This gathering of law-abiding, natural-born citizens isn’t entirely about the inalienable right to bear kick-ass arms, however. Organizers monosyllabically contest that they’re equally supportive of the First Amendment, especially as it applies to commemorative items offered for sale during the freedom-loving festival. “If someone wants to sell white supremacist and neo-Nazi crap, that's OK with me. If it offends anyone, they don't have to stop at that vendor's table. It's just like strip clubs. I don't care nothing about them and they can be wherever they want. I have the ability to stop in or drive by. This is America and we do have the right to choose. That's why I do not restrict any of the vendors at our show*,” semi-lucidly proclaimed Knob Creek Gun Range owner Kenny “Fort” Sumner. Sumner was referring to the few bad apples who hawk their “hate wares” at the festival, as well as the operators of such carnival attractions as the “Lynch a Negro” and “Hang a Homo.”

For most festival attendees, however, the only kind of hating they’re guilty of is the kind reserved for those who would do our country harm: terrorists, liberals, and Jane Fonda. We here at SG ask our readers, is there anything more American than that?

* – Indicates an actual quote. Seriously, these people can vote AND breed!


At 5:28 AM, Blogger sumo said...

And...THAT'S why I believe in selective breeding...yes sir...I do! I'm just not that fonda my relatives to have kids with them...know what I mean?

At 8:13 AM, Blogger PTCruiser said...

"* – Indicates an actual quote. Seriously, these people can vote AND breed!"

Yeah, but can they do it at the same time?

Knob Creek is Kentucky bourbon, isn't it? Bourbon and machine guns....sounds like Kentucky's version of a Black and White Ball.

On a side note, welcome back Mr. Danger Seeker. I like the new SG v2.0. It doesn't have that funny aftertaste of the old SG.

At 10:42 AM, Blogger Rex Kramer, Danger Seeker said...

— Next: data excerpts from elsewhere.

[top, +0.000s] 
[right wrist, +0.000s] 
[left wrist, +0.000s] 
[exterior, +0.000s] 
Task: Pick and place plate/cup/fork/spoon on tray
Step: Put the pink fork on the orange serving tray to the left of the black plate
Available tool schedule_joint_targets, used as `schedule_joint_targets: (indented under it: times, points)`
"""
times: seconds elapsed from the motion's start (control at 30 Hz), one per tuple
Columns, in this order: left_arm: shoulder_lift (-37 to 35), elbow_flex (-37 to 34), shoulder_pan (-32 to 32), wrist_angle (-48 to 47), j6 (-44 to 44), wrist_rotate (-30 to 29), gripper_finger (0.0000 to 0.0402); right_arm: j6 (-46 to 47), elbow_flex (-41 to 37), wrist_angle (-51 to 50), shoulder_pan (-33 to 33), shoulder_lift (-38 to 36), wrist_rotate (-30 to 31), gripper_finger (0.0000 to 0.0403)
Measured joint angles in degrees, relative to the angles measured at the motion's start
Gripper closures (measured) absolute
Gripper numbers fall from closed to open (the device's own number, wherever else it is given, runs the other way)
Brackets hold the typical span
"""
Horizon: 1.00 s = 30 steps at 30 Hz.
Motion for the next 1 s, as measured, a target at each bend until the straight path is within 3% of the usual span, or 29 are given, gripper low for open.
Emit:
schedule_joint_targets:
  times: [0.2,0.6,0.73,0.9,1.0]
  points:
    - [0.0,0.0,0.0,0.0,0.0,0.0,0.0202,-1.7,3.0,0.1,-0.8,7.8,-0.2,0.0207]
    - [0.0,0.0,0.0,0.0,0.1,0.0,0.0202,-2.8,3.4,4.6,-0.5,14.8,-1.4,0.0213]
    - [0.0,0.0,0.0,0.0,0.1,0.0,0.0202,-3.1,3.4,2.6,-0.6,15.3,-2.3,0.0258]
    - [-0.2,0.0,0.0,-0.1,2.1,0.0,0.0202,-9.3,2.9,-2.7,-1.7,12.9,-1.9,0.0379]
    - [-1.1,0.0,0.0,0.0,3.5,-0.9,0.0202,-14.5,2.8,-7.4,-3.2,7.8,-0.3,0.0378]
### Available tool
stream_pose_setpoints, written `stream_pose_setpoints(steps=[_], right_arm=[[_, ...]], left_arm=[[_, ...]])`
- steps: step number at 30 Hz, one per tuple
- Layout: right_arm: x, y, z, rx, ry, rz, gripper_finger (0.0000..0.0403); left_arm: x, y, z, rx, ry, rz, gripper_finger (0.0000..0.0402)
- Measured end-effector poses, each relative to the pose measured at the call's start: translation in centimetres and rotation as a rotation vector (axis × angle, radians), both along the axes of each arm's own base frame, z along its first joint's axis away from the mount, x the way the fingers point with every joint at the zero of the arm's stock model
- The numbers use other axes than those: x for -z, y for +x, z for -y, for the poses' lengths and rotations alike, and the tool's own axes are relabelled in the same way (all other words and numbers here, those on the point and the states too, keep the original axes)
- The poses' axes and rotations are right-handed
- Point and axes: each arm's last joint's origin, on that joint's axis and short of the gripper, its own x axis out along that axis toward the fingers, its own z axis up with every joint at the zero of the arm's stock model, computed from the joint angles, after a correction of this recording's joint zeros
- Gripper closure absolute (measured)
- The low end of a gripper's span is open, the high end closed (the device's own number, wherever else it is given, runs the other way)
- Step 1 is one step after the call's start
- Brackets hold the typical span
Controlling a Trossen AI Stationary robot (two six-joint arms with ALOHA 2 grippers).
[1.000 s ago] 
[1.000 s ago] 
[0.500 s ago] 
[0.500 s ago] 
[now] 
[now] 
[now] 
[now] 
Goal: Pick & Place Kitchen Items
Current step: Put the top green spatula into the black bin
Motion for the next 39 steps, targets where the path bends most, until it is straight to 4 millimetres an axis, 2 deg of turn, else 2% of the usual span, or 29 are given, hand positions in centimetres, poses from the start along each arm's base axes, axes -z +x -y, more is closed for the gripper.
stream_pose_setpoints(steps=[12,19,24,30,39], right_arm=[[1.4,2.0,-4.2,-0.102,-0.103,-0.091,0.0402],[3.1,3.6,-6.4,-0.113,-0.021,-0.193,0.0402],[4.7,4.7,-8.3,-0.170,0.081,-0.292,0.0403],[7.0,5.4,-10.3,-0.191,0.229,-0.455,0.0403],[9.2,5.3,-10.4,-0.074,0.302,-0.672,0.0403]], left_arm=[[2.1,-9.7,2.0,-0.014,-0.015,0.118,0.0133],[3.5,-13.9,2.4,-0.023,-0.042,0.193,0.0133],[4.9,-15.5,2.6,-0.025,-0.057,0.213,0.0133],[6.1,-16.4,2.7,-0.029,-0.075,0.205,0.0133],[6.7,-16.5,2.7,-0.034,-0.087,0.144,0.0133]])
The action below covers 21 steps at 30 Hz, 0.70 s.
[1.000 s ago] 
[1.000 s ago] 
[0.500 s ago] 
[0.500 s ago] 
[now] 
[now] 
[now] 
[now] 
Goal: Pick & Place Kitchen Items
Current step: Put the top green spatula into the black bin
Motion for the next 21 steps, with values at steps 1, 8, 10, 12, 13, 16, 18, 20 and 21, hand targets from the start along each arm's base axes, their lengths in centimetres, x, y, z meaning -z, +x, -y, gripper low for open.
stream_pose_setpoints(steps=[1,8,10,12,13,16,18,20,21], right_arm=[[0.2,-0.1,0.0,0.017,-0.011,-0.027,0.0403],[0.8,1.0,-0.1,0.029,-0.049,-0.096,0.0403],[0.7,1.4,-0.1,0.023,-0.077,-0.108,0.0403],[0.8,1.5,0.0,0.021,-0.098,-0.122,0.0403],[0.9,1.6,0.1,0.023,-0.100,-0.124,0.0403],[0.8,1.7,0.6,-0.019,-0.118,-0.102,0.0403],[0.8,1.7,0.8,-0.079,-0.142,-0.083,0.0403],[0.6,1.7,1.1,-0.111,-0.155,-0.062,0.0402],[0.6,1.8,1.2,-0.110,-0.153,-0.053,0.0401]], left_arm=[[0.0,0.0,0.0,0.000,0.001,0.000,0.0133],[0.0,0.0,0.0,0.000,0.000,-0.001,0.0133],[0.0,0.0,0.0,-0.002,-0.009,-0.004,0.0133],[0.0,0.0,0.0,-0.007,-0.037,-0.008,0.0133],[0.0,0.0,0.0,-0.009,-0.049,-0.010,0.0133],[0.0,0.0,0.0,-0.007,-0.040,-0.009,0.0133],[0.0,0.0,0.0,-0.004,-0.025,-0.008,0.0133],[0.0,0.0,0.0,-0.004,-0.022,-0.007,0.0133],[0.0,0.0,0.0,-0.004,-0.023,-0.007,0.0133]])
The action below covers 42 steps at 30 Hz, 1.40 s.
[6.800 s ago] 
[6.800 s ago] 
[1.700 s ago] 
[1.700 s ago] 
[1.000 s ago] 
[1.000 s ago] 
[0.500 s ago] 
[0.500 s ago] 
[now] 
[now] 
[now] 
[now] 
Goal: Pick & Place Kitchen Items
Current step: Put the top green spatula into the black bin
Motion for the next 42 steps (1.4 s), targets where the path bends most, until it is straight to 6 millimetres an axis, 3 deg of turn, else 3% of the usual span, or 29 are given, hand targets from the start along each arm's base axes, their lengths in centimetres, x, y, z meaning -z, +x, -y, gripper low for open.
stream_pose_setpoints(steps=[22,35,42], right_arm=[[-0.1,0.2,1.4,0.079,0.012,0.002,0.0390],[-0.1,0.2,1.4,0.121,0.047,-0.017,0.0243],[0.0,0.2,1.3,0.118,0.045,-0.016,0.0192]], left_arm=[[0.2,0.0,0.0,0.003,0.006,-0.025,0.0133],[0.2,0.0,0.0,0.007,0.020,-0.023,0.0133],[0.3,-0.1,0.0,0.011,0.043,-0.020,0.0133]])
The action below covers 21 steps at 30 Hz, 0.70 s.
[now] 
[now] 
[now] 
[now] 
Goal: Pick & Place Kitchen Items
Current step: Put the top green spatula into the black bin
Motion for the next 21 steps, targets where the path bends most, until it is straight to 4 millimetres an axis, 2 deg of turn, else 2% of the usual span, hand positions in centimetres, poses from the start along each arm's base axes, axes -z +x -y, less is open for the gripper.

Sumo: While we here at SG frown mightily upon incest, who are we to inflict our morals on the good people of long as they keep voting Republican, of course!

PTC: While 'tis true that SG 2.0 leaves no aftertaste, it is actually MORE filling...with America-loving, that is!

At 1:53 PM, Blogger AJ said...

Let me tell you Rex, they have nothing on Blackwater.

I believe one of the course requirements of Blackwater Inc. (in addition to the $20,000.00 registration fee) is attending this unique festival in the beautiful hills of Kentucky( for security training) THEN attending a nearby horse race to see if they can get any 'Towel Heads' dismissed from their Arabian show horses.

Or they could just mosey on up to Chi-town and kick a little Blue State ass...
Three credit hours either way.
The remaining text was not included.